Demand for analysts has grown exponentially as data collection has exploded. As companies hire more and more analysts, the need for analytics-minded managers continues to accelerate.
McKinsey predicted in 2011 that increased use of data would lead to a shortage of analysts. They also noted that the analytics-oriented manager would become 10 times more important than analysts. We may have reached that point.
When it comes to more difficult projects using predictive analytics, it can be difficult for managers to find balance between the intricacies of the work analysts are doing and the end goal. Defining the project into pieces that are more manageable is imperative.
Here are a few steps in the process of predictive analysis:
1. Define your project. Make time to completely understand your final objective. What are the needs and priorities of your organization? What resources are available? Remember that time, money, human resources and quality are all involved in this discussion.
2. Prepare the data. Collect and clean any data needed for your analysis. Assumptions based on flawed data won’t do you any good, so don’t be afraid to make changes to current data collection tools to fit the project.

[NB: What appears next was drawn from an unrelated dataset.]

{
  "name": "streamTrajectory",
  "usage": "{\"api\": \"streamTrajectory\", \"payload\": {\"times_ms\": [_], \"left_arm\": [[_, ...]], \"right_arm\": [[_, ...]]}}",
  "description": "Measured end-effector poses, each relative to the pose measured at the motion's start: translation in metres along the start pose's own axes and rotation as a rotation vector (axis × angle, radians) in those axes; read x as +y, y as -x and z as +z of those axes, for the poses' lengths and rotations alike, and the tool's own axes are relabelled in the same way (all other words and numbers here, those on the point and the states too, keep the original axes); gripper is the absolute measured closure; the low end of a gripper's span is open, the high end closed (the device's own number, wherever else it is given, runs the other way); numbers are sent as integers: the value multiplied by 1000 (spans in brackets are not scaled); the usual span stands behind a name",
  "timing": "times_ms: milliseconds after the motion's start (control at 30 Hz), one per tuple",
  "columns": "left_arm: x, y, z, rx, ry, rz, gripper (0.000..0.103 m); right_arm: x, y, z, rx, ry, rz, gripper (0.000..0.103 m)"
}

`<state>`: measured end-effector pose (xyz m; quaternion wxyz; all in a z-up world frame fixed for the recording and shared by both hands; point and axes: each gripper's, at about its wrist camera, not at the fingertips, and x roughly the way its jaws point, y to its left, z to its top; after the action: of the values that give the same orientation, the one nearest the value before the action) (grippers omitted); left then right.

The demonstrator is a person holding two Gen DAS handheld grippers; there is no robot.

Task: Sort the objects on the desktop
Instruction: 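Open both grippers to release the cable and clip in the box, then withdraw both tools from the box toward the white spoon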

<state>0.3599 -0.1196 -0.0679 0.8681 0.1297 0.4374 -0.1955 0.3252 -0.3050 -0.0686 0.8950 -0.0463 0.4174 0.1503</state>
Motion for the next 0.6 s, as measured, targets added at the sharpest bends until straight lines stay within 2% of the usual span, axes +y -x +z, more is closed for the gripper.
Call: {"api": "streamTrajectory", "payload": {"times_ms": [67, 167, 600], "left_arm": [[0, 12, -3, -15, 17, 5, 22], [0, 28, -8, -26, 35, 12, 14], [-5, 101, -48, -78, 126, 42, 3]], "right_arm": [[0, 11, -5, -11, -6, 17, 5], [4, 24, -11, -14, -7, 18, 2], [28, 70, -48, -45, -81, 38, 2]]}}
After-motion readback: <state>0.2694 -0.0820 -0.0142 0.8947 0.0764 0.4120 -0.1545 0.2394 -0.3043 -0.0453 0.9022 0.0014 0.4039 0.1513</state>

3. Build a model. Rank your variables by importance, and allocate proportions accordingly. Take the time to calculate algorithms as carefully as possible. These are critical to effective predictions.
4. Validate the model. When testing data, include not only technical measures but also business relevant measures to ensure the model will work with future datasets.

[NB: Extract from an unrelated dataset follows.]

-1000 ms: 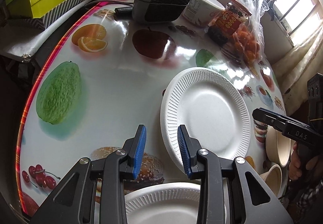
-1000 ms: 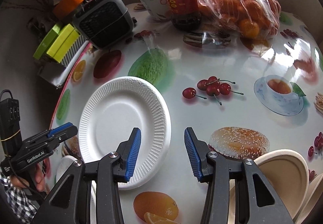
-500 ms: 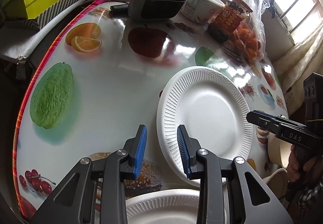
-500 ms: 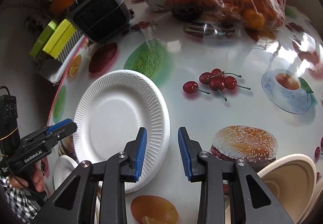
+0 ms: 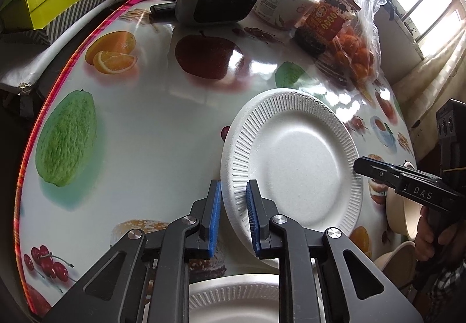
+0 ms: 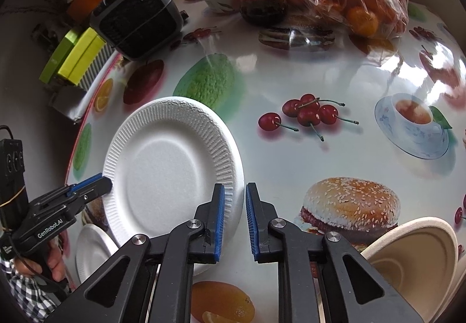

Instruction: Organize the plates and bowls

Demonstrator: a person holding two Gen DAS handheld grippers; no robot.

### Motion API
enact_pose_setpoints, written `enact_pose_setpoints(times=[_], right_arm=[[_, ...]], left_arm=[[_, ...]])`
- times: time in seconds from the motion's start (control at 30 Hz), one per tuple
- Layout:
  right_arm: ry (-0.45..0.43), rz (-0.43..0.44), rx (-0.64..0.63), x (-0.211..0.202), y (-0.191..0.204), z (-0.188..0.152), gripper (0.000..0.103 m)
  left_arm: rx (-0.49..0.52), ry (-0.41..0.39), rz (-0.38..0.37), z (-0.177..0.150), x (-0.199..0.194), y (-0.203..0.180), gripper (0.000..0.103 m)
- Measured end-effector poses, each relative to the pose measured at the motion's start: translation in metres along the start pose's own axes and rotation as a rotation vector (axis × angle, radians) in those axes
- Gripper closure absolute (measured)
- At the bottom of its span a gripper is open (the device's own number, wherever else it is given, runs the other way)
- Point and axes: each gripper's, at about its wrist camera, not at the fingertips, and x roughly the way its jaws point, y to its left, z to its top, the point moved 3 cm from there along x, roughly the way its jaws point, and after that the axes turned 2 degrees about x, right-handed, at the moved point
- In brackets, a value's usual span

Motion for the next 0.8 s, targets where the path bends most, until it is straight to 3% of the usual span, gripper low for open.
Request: enact_pose_setpoints(times=[0.8], right_arm=[[-0.030,0.014,0.005,-0.015,0.004,-0.003,0.089]], left_arm=[[-0.003,-0.030,-0.008,0.000,-0.014,0.000,0.085]])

5. Use the model. Present the model’s key insights to the main users, and continue to look for feedback to improve both the model and its presentation. A great model doesn’t provide value if its insights are not easily seen or understood.
Understanding the less technical overview of predictive analytics helps managers conceptualize the entire process without getting lost in the details. The next step is meaningful communication with your analytics team to make these steps actionable in your next predictive analysis project.